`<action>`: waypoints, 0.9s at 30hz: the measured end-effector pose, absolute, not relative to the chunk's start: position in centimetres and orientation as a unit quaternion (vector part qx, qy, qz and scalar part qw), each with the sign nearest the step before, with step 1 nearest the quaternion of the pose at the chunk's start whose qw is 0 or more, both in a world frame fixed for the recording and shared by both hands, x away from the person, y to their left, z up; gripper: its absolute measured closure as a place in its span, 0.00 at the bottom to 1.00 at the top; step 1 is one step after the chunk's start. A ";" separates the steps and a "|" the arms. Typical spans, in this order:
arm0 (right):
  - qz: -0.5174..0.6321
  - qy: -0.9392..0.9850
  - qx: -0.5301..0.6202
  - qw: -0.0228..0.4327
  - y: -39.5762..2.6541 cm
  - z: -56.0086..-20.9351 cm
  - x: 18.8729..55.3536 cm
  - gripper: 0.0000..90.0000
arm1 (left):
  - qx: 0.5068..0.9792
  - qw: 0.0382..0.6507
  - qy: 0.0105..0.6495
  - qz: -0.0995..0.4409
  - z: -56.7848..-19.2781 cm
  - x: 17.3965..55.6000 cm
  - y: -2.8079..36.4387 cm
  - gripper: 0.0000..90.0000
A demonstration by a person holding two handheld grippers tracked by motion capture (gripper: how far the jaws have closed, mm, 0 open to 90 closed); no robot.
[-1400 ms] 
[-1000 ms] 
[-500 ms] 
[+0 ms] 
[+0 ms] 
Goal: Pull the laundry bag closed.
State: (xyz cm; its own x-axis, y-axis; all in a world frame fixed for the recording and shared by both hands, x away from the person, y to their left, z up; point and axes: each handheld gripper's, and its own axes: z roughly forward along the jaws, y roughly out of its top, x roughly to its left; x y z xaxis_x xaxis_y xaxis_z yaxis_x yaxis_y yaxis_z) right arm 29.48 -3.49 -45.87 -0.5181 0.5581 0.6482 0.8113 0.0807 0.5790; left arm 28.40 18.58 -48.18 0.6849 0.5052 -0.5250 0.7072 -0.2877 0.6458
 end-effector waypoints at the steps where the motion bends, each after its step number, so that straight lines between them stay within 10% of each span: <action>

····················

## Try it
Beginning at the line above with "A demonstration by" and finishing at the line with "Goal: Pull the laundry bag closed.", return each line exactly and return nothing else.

## Answer for this exercise
A demonstration by a person holding two handheld grippers tracked by motion capture (gripper: how far the jaws have closed, mm, 0 open to 90 closed); no robot.
[-1400 ms] 
[-1000 ms] 
[-500 ms] 
[+0 ms] 
[+0 ms] 
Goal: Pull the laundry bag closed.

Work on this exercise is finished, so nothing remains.